A raft of talent behind and in front of the lens makes the high school reunion murder mystery comedy a success.
Reunions can be murder. You’ve got to fool yourself into thinking you look as good or better than you did at 18. Then you have to draw to make that delusion reality. Clothes. A new haircut. Makeup. Perhaps a fun new accessory you can pretend has always been your thing. Then you get there. You see exes, people you hated who have the nerve to look great and be successful, and former classmates who remind you that you were kind of terrible as a teenager, too.
For a reunion that is actual murder, however, why not turn to The Afterparty. The flawed but fun offering from AppleTV+ gives you the distance from the event to actually enjoy it. You’ll laugh significantly more and there will be no need to worry about remembering bleach or developing an alibi.

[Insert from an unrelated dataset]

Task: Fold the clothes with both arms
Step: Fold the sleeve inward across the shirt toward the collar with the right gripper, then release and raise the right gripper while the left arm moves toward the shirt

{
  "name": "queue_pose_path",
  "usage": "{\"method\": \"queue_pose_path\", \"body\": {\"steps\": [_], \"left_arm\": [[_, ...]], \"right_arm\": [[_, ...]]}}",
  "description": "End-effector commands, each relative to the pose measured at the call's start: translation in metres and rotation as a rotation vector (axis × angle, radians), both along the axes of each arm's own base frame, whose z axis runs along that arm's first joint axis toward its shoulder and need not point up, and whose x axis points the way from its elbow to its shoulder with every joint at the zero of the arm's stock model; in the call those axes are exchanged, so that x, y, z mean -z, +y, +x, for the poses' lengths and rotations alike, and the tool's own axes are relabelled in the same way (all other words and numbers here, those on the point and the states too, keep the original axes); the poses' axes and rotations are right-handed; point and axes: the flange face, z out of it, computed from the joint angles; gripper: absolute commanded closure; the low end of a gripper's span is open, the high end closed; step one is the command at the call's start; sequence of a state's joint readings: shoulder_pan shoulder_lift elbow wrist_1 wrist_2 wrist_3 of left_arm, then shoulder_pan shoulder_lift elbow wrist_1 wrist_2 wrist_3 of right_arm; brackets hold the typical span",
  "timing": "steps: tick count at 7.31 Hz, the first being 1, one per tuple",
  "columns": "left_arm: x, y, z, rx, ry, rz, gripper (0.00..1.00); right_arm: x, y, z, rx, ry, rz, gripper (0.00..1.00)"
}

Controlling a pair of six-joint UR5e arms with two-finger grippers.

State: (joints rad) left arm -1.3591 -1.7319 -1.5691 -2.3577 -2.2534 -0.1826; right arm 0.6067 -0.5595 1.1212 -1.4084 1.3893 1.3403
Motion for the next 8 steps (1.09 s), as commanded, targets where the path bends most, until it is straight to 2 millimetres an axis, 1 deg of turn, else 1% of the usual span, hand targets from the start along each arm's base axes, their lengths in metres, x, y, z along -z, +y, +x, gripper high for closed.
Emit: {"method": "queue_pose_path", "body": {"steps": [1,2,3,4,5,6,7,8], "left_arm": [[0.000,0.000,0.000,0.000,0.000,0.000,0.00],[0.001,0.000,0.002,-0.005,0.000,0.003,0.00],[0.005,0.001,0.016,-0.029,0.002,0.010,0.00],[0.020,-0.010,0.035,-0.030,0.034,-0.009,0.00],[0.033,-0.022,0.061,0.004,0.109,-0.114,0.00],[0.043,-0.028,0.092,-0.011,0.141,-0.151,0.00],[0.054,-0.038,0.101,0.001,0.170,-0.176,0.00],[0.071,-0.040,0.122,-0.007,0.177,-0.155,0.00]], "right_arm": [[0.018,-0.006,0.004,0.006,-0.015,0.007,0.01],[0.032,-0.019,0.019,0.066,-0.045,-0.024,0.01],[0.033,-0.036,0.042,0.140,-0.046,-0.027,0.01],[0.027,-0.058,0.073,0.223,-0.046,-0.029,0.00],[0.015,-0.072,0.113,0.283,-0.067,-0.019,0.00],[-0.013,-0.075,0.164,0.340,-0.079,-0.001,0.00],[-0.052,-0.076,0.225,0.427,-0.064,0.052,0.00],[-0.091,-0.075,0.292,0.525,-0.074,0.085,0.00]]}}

The Hill Mount High Class of 2006 is getting together for 15th year high school reunion. The usual players are all there. Sweet smart guy Aniq (Sam Richardson) is an escape room designer still pining for former lab partner turned high school principal Zoe (Zoe Chao). Zoe is in the midst of a divorce from cool guy Brett (Ike Barinholtz) who she’s been with since senior year. Brett is raging to “save his family,” while doing his best to avoid Class President turned class pariah/cautionary tale Chelsea (Ilana Glazer). Aniq’s friend Yasper (Ben Schwartz) owns an audio installation company but is still dreaming of a recording career. No one knows who the hell Walt (Jamie Demetriou) is, then or now. Finally, Xavier (Dave Franco) is the nerd toward megasuperstar that everyone wants to curry favor from and hates.
Before the end of the night, Xavier’s dead and everyone is a suspect. Detectives Danner (Tiffany Haddish) and Culp (John Early) have until morning to solve the case. If they don’t, Germain (Reid Scott) a gloryhound and former rival of Danner’s will arrive to take the case. With time ticking down, Danner interrogates the classmates attending the afterparty at Xavier’s shrine
(to himself) of a home. The result over the seven (of eight) episodes provided for review is multiple takes on the evening—and the class’s past. Each installment puts a new classmate—and Danner—in the spotlight.
The cast is obviously stacked to the gills with talent.
With Christopher Miller at the helm and Phil Lord writing one episode, the series loves to use pastiche. Brett’s episode has a “lone man doing the right thing,” action vibe to it while the “High School” episode that gives Walt the spotlight feels like those teen “one big party” movies. “Danner” is a cop drama, maybe, but the lighting and tone make it feel more like a “Characters Welcome” era USA Channel procedural. Too often, that’s the case, as many episodes settle for only a light dusting of the tropes and symbols. The series’ two best episodes, “Yasper” and “Zoe,” go all out. The former is an episode long musical, the latter predominantly animated. The other 5 episodes are still good, but given how the show excels when it truly commits, they feel vaguely like missed opportunities.
The different perspectives gimmick is well utilized. It not only presents possible alternative interpretations of events, but deepens our objective understanding of the characters. Afterparty wisely challenges our cliché-based expectations along the way, especially in “High School.” In that installment, the eternally forgotten but desperate for inclusion Walt shows that the years spent on the outside looking in makes him the only evenhanded member of his class. Through his flashbacks we see how much the characters aren’t only misrepresenting the night’s events, but have been telling a fictional version of their lives since high school.
The cast is obviously stacked to the gills with talent. It is fun to see them not only portray their character’s self-interpretation but then adapt it to others’ versions of events. Richardson, especially, gets to showcase his talents playing Aniq as ridiculously drunk, crippled by anxiety, or decent put-upon guy depending on who’s telling the story. It makes Schwartz’s performance increasingly fun as well as everyone, including himself, seems to see him in exactly the same not entirely flattering light.
As noted before, the episodes provided do not include the finale so it is difficult to say how satisfying the mystery’s resolution will end up. Still, that’s not really the point of The Afterparty. The murder mystery plot is more of a catalyst. The action is in the revelations and delusions of the characters, in how we write the stories of our lives as we go including and omitting things as they reflect our interpretations. Except, you know, in much funnier ways than we all do in real life.
The Afterparty tries to reclaim its lost youth beginning January 28th on AppleTV+.